TASK INSTRUCTIONS ▸ Would you copy the listing below exactly, keeping the pictures out?

SUPPLIED INFORMATION ▸

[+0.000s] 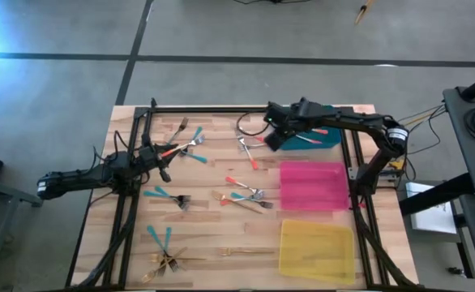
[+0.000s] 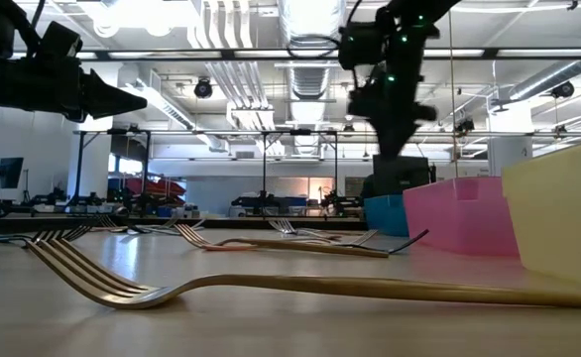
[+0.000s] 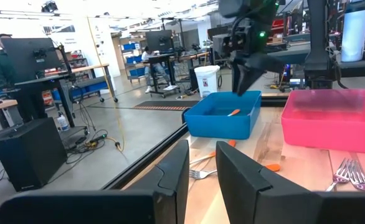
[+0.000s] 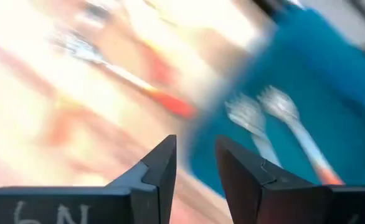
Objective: Sort silverware by color (type)
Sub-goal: Put the orange fork into the blue bin
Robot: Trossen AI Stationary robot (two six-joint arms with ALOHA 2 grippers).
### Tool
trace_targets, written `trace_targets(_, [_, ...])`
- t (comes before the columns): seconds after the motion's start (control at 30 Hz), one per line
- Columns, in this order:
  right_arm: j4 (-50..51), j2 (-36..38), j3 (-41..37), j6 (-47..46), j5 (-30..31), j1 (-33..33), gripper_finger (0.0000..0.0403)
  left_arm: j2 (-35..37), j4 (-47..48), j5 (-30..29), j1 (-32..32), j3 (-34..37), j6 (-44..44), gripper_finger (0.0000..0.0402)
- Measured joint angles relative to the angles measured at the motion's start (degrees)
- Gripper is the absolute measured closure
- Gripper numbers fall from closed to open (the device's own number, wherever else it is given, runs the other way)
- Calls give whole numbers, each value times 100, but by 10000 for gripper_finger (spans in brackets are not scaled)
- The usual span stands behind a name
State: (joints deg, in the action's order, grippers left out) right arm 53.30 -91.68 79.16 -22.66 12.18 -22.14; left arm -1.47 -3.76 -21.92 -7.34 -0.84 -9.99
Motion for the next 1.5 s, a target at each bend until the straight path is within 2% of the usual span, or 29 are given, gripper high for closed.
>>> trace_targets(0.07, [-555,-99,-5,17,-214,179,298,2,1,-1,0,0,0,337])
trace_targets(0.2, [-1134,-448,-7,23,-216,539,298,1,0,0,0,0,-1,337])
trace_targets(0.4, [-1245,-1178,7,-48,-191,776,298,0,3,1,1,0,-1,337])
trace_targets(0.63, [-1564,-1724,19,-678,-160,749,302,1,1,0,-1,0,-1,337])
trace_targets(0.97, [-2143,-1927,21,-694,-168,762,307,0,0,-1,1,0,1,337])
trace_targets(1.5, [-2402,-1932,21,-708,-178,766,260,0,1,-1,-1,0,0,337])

SOLUTION TO THE PROBLEM ▸
[+0.000s] 
[+0.000s] 
[+0.000s] 
[+0.000s] 
Objective: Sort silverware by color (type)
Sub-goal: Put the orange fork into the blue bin
Robot: Trossen AI Stationary robot (two six-joint arms with ALOHA 2 grippers).
### Tool
trace_targets, written `trace_targets(_, [_, ...])`
- t (comes before the columns): seconds after the motion's start (control at 30 Hz), one per line
- Columns, in this order:
  right_arm: j4 (-50..51), j2 (-36..38), j3 (-41..37), j6 (-47..46), j5 (-30..31), j1 (-33..33), gripper_finger (0.0000..0.0403)
  left_arm: j2 (-35..37), j4 (-47..48), j5 (-30..29), j1 (-32..32), j3 (-34..37), j6 (-44..44), gripper_finger (0.0000..0.0402)
- Measured joint angles relative to the angles measured at the motion's start (degrees)
- Gripper is the absolute measured closure
- Gripper numbers fall from closed to open (the device's own number, wherever else it is given, runs the other way)
- Calls give whole numbers, each value times 100, but by 10000 for gripper_finger (spans in brackets are not scaled)
- The usual span stands behind a name
State: (joints deg, in the action's order, grippers left out) right arm 53.30 -91.68 79.16 -22.66 12.18 -22.14; left arm -1.47 -3.76 -21.92 -7.34 -0.84 -9.99
Motion for the next 1.5 s, a target at each bend until the straight path is within 2% of the usual span, or 29 are given, gripper high for closed.
>>> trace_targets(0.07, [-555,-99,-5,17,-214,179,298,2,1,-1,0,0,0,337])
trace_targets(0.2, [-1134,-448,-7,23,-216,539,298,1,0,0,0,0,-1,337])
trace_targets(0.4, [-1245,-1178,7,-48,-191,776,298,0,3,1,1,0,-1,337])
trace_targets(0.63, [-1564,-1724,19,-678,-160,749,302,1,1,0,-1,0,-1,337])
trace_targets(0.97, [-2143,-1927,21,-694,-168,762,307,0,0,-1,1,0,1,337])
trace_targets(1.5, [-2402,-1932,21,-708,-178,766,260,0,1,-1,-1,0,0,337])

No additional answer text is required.